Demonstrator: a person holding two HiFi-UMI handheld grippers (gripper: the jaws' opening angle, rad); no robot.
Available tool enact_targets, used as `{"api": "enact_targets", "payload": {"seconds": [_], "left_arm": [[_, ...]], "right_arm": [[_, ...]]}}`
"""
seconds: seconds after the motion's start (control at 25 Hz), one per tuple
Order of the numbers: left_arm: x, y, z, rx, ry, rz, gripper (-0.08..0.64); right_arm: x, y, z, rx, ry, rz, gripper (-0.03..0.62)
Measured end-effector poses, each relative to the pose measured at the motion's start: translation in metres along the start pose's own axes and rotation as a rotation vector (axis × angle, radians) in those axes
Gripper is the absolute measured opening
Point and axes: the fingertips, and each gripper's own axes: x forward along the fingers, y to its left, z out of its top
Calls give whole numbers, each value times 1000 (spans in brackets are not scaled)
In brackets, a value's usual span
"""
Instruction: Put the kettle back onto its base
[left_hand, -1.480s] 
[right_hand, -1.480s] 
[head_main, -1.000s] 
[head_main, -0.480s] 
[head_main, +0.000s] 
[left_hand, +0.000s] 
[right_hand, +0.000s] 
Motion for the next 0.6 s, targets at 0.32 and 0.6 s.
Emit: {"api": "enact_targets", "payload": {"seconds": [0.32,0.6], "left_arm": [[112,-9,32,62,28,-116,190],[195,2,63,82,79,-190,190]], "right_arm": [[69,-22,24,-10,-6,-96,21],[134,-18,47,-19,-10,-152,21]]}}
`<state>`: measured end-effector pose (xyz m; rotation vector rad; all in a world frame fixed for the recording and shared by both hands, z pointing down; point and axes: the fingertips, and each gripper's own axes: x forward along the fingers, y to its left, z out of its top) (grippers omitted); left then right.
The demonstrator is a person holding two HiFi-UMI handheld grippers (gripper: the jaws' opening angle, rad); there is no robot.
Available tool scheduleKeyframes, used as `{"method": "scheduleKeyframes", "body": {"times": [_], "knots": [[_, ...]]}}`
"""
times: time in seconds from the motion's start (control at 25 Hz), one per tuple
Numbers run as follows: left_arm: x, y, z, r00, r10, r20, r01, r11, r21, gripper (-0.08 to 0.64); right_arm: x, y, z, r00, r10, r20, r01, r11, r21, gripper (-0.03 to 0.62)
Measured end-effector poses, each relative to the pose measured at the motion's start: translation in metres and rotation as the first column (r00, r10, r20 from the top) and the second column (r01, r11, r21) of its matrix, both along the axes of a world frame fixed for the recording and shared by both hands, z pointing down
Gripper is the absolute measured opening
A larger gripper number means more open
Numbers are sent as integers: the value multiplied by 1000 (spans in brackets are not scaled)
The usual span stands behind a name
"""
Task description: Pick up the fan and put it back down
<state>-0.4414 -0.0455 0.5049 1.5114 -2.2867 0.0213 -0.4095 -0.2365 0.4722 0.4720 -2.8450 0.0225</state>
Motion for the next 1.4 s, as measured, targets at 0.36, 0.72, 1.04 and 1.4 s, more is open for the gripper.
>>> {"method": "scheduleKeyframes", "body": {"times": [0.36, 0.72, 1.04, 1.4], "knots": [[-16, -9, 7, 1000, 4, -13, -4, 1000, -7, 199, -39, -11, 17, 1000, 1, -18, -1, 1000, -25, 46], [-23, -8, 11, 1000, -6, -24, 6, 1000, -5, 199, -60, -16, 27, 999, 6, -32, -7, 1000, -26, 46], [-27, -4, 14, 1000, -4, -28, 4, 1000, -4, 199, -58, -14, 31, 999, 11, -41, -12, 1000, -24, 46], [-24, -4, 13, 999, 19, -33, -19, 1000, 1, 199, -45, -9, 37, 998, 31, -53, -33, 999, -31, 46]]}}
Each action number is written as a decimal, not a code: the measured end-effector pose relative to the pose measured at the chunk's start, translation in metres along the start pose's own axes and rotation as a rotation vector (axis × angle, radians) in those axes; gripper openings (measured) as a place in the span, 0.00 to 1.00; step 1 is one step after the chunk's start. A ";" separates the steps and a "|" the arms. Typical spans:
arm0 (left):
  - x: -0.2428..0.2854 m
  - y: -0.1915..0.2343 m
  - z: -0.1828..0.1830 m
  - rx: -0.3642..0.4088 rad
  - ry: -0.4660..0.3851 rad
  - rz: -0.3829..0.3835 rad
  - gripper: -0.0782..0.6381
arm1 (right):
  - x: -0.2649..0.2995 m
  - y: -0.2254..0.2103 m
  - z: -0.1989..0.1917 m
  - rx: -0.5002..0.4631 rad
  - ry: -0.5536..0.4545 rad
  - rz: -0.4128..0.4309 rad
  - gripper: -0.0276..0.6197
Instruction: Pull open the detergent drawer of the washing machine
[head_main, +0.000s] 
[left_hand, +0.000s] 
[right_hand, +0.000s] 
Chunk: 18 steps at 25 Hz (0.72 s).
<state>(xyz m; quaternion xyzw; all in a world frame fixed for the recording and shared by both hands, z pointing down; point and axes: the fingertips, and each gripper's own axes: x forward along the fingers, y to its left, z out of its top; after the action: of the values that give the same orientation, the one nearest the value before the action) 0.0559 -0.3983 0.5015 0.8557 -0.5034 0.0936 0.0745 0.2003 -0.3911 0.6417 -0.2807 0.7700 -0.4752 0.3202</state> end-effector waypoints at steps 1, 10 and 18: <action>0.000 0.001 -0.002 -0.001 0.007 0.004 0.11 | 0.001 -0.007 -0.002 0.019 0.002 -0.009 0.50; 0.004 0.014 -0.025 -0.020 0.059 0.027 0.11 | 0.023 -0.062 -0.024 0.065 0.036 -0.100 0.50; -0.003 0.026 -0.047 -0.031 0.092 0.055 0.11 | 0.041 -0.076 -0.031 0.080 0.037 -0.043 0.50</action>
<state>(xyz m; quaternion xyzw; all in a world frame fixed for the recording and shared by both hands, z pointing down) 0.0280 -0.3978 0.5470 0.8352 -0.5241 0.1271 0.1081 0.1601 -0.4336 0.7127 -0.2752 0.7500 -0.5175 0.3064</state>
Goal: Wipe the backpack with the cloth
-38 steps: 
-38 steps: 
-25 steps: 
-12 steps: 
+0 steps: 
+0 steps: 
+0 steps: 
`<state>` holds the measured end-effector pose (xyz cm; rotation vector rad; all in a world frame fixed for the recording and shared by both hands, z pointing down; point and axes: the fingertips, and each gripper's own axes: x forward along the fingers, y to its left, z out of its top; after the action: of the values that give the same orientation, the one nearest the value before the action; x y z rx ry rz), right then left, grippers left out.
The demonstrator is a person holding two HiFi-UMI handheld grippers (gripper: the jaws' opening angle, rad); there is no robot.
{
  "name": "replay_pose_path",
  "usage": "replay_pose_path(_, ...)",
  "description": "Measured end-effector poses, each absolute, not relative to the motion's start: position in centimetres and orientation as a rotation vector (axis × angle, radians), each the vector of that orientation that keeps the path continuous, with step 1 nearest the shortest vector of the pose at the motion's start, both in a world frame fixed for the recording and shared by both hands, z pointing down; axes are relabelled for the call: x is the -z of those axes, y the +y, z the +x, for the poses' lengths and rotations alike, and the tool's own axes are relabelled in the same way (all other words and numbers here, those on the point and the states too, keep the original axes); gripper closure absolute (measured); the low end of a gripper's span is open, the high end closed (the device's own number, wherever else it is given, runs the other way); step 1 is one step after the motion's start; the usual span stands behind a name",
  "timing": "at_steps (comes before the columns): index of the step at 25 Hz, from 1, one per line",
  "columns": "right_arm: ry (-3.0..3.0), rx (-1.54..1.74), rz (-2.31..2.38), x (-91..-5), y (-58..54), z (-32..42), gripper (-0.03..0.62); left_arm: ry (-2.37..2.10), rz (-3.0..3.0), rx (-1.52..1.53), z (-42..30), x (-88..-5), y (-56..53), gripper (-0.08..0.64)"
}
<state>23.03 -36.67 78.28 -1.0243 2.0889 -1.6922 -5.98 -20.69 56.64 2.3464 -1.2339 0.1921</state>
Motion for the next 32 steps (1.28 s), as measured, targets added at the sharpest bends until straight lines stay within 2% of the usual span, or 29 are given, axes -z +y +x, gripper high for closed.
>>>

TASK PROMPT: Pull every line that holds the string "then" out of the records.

TASK RESULT:
`<state>`: measured end-effector pose (xyz m; rotation vector rad; all in a world frame fixed for the recording and shared by both hands, z pointing down; point and axes: the fingertips, and each gripper's own axes: x forward along the fingers, y to its left, z out of its top) (grippers omitted); left then right.
`<state>` holds the measured end-effector pose (xyz cm; rotation vector rad; all in a world frame fixed for the recording and shared by both hands, z pointing down; point and axes: the fingertips, and each gripper's own axes: x forward along the fingers, y to its left, z out of its top; after the action: of the values that give the same orientation, the one nearest the value before the action; x y z rx ry rz), right then left, grippers left out.

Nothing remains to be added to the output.